# CNN model to detect anc localise sources

## Collect datasets

In [26]:
import pandas as pd
import numpy as np
from os import listdir
from os.path import join, isfile

# info tables
src_info = f'/data01/homes/dipiano/E4/crab/sim/merged_data.dat'
bkg_info = f'/data01/homes/dipiano/E4/background/sim/merged_data.dat'

# datasets path
src_dataset_path = f'/data01/homes/dipiano/E4/crab/sim'
bkg_dataset_path = f'/data01/homes/dipiano/E4/background/sim'
datapath = {'SRC': src_dataset_path, 'BKG': bkg_dataset_path}

# datasets files
dataset = {'SRC': [], 'BKG': []}
classes = dataset.keys()
print(f"Classes: {classes}\n")
for k in classes:
    print(f"Class {k} data from: {datapath[k]}")
    dataset[k] = sorted([join(datapath[k], f) for f in listdir(datapath[k]) if '.fits' in f and isfile(join(datapath[k], f))])
    
print(f"\nSRC dataset size: {len(dataset['SRC'])}")
print(f"BKG dataset size: {len(dataset['BKG'])}")

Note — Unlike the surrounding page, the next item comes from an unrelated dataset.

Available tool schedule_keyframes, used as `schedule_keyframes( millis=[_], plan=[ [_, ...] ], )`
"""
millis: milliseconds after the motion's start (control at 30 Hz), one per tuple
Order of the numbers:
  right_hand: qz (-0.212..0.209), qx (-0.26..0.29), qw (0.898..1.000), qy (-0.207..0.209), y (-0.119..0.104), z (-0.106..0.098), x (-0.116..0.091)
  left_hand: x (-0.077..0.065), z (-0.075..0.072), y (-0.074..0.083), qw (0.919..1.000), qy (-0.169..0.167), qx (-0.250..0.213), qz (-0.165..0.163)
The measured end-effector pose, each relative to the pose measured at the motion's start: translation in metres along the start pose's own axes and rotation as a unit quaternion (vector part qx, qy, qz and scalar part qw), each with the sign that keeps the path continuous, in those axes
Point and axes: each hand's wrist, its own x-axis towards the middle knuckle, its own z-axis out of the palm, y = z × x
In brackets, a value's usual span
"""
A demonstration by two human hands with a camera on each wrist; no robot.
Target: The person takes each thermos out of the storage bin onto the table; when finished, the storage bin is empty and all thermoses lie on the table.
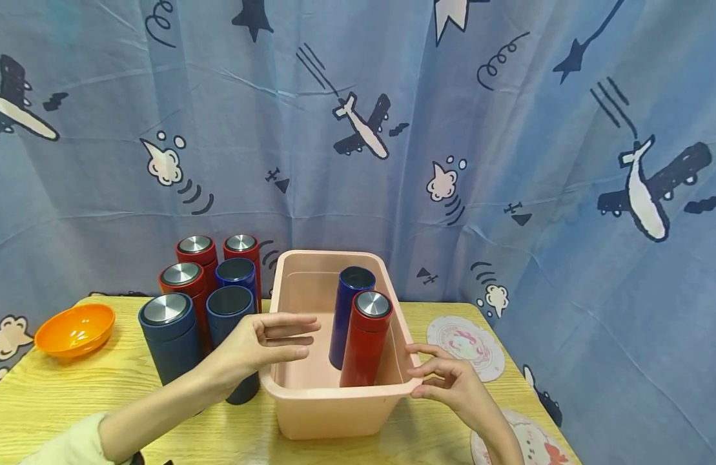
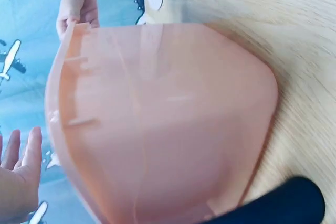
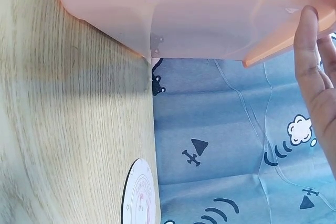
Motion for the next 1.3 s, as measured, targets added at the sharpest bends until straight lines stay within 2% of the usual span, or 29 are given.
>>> schedule_keyframes(
  millis=[133, 267, 433, 567, 733, 900, 1067, 1300],
  plan=[
    [-0.003, 0.002, 1.000, 0.001, 0.000, -0.001, -0.001, 0.018, 0.011, -0.011, 0.9998, -0.008, -0.019, 0.010],
    [0.001, 0.002, 1.000, 0.002, 0.000, -0.001, -0.002, 0.033, 0.019, -0.020, 0.9997, 0.008, -0.016, 0.013],
    [0.009, 0.002, 1.000, 0.004, 0.000, -0.001, -0.002, 0.048, 0.023, -0.026, 0.9993, 0.034, 0.000, 0.013],
    [0.021, 0.000, 1.000, 0.012, 0.000, -0.001, -0.002, 0.059, 0.023, -0.028, 0.9988, 0.041, 0.014, 0.024],
    [0.027, -0.002, 1.000, 0.015, -0.001, -0.001, -0.001, 0.068, 0.023, -0.032, 0.9987, 0.040, 0.023, 0.024],
    [0.014, -0.003, 1.000, 0.011, -0.001, 0.000, 0.000, 0.076, 0.025, -0.035, 0.9992, 0.021, 0.025, 0.023],
    [0.000, -0.003, 1.000, 0.004, -0.002, 0.001, 0.002, 0.082, 0.024, -0.037, 0.9980, 0.010, 0.055, 0.029],
    [-0.016, 0.004, 1.000, -0.003, 0.001, 0.000, 0.002, 0.092, 0.021, -0.041, 0.9943, 0.018, 0.096, 0.044]
  ],
)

Classes: dict_keys(['SRC', 'BKG'])

Class SRC data from: /data01/homes/dipiano/E4/crab/sim
Class BKG data from: /data01/homes/dipiano/E4/background/sim

SRC dataset size: 50000
BKG dataset size: 50000


## Load datasets

In [None]:
from astropy.table import Table
from scipy.ndimage import gaussian_filter

# extract data utility
def extract_heatmap(data, trange, smoothing, nbins):
    data = data[(data['TIME'] >= trange[0]) & (data['TIME'] <= trange[1])] 
    
    ra = data['RA'].to_numpy()
    dec = data['DEC'].to_numpy()
    
    heatmap, xe, ye = np.histogram2d(ra, dec, bins=nbins)
    heatmap = gaussian_filter(heatmap, sigma=smoothing)
    return heatmap.T

# set map parameters
trange = [0, 50]
smoothing = 3
pixelsize = 0.02
nbins = int(5/pixelsize)

# gather data
for k in classes:
    for idx, f in enumerate(dataset[k]):
        heatmap = Table.read(f, hdu=1).to_pandas()
        heatmap = extract_heatmap(heatmap, trange, smoothing, nbins)
        dataset[k][idx] = heatmap